人間が未来に向かって進めば進むほど未知のものが見えてきて、それが想像もしていなかった恐怖を生む。
それを知りつつも、人間の好奇心は止むことはありません。
つまり、恐怖こそが好奇心の出発点なのだと。
数ページだけでグッと読者を惹きつける説得力はさすがで、それでいてお茶目でチャーミングな部分も残している。
ホラー好きに愛されることはもちろんのこと、ホラーやSFに馴染みがない人でも安心して読めるような配慮があり、まだまだこの界隈を盛り上げようという井上さんの心意気が感じられ、嬉しくなりました。
特にオススメの作品
恐怖×SFといっても、様々なテーマがあり、どれも題材に基づきつつも違った味わいがあります。
甲乙つけがたいところですが、特にオススメな作品は『漏斗花』『開廟』『システム・プロンプト』です。
後者二つはいずれも『彼岸の果て』がテーマで、どれだけ考えても仕方ない途方もないスケールがあり、もはや怖いのかどうかすら分からない絶望感がありました。
特に『開廟』は描かれている世界からしてSFですが、タイトルの意味(開廟=作中では墓を開ける)が分かった時の驚きはピカイチでした。
また『漏斗花』ですが、僕は篠たまきさんの描く美しく、切なく、妖しい世界が大好きで、『やみ窓』を読んだ時のことを思い出しました。
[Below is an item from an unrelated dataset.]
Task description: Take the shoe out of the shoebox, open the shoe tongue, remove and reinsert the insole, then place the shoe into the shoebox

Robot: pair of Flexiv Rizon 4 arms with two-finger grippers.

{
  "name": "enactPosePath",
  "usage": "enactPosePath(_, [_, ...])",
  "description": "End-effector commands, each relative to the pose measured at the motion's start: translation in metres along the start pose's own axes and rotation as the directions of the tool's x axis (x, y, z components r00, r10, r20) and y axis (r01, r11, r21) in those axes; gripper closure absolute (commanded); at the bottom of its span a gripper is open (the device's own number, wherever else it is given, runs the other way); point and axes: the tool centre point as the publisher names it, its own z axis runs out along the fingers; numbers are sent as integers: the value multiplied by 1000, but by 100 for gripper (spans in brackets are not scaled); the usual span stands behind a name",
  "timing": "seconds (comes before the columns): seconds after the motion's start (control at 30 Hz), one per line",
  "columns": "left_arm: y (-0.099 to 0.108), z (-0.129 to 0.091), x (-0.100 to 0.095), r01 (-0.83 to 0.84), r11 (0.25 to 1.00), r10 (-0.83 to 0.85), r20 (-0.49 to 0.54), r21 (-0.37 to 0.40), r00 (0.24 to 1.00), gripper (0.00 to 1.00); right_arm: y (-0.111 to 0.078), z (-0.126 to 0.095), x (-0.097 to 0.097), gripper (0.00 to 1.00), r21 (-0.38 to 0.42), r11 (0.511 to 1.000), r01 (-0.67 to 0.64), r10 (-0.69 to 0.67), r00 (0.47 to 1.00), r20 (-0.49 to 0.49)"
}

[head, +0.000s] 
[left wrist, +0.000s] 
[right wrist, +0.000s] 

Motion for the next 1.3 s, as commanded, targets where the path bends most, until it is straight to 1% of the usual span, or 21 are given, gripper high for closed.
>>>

ただ一つ言えることは、本当に外れ作品がないというくらい厳選されているので、読み飛ばすことなくじっくり時間をかけて堪能ください。
こんなに贅沢な作品はありません。
おわりに
これだけホラーが盛り上がり、長く続くとは想像もしていませんでした。
思春期のような感受性はないものの、衰えきる前に本書を読めたことを嬉しく思います。
仮にこのブームが去ったとしても、次に備えて未知に対する好奇心をしっかり育てていこうと、新たなモチベーションになりました。